RECORDS SHOWN:
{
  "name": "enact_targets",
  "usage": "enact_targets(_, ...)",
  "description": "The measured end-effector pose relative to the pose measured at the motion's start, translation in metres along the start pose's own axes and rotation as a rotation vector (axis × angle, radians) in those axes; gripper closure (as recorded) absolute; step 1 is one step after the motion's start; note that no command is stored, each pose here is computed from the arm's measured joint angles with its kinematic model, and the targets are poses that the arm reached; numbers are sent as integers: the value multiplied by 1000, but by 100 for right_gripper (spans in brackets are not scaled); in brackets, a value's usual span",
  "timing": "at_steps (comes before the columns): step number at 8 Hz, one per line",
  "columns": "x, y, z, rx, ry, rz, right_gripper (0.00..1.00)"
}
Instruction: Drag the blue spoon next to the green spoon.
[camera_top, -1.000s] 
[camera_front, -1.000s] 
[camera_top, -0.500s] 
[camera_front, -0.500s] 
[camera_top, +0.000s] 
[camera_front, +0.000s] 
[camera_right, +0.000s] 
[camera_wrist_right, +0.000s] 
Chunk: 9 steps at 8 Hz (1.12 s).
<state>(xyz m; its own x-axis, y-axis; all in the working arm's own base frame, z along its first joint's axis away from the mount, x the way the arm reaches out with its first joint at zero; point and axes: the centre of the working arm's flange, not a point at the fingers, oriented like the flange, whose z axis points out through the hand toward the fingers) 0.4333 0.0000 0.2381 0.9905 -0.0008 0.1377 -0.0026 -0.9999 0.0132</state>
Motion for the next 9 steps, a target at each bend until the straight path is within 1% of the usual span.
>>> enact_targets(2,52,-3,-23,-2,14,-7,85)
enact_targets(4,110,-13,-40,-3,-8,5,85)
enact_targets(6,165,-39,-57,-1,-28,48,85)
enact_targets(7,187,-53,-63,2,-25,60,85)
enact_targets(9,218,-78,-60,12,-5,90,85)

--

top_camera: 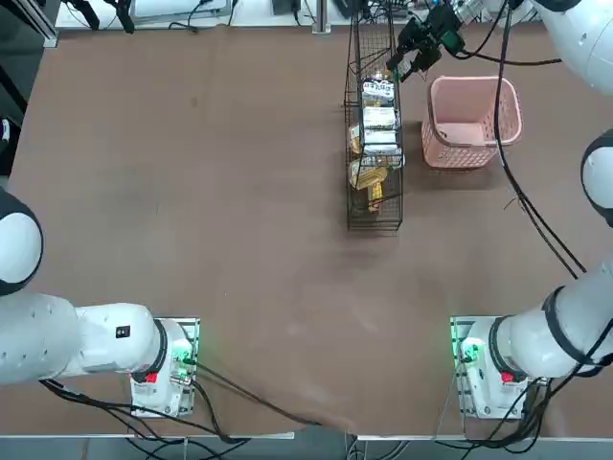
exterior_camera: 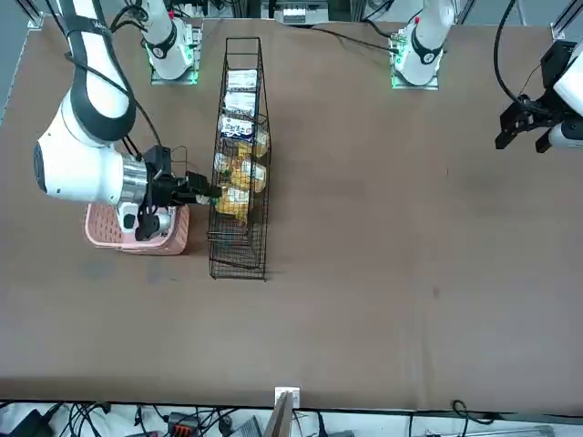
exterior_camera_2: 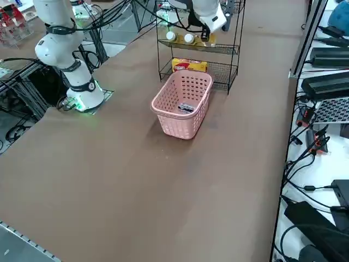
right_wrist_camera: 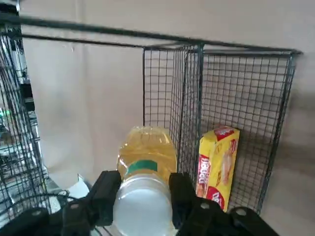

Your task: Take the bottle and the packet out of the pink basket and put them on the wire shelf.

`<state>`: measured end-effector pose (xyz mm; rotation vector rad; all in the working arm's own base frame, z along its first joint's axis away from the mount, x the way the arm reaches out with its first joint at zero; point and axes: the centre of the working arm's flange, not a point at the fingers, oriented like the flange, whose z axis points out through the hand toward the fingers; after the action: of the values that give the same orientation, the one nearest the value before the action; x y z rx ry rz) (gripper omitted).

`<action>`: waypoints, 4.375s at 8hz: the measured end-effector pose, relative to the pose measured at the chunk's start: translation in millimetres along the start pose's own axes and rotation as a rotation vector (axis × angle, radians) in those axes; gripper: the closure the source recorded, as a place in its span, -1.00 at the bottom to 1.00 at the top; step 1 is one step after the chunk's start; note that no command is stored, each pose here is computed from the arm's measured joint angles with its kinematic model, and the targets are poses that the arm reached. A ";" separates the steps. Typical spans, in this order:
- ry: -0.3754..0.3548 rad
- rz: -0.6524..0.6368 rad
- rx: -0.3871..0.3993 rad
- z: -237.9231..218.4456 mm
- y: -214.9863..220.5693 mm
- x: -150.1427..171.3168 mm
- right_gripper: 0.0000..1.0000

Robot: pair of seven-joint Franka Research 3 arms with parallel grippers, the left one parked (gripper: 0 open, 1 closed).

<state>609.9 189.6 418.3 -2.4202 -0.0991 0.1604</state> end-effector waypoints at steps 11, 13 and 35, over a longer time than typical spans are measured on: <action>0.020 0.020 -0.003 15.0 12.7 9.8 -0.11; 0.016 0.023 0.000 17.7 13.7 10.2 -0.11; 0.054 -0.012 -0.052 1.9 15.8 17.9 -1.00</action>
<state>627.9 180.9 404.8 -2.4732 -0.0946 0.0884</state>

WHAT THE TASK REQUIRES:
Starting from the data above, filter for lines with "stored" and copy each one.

ANSWER TO THIS TASK:
  "description": "The measured end-effector pose relative to the pose measured at the motion's start, translation in metres along the start pose's own axes and rotation as a rotation vector (axis × angle, radians) in those axes; gripper closure (as recorded) absolute; step 1 is one step after the motion's start; note that no command is stored, each pose here is computed from the arm's measured joint angles with its kinematic model, and the targets are poses that the arm reached; numbers are sent as integers: the value multiplied by 1000, but by 100 for right_gripper (spans in brackets are not scaled); in brackets, a value's usual span",
`<action>`: waypoints, 4.375s at 8hz: the measured end-effector pose, relative to the pose measured at the chunk's start: translation in millimetres along the start pose's own axes and rotation as a rotation vector (axis × angle, radians) in those axes; gripper: the closure the source recorded, as a place in its span, -1.00 at the bottom to 1.00 at the top; step 1 is one step after the chunk's start; note that no command is stored, each pose here is computed from the arm's measured joint angles with its kinematic model, and the targets are poses that the arm reached. A ";" separates the steps. Typical spans, in this order:

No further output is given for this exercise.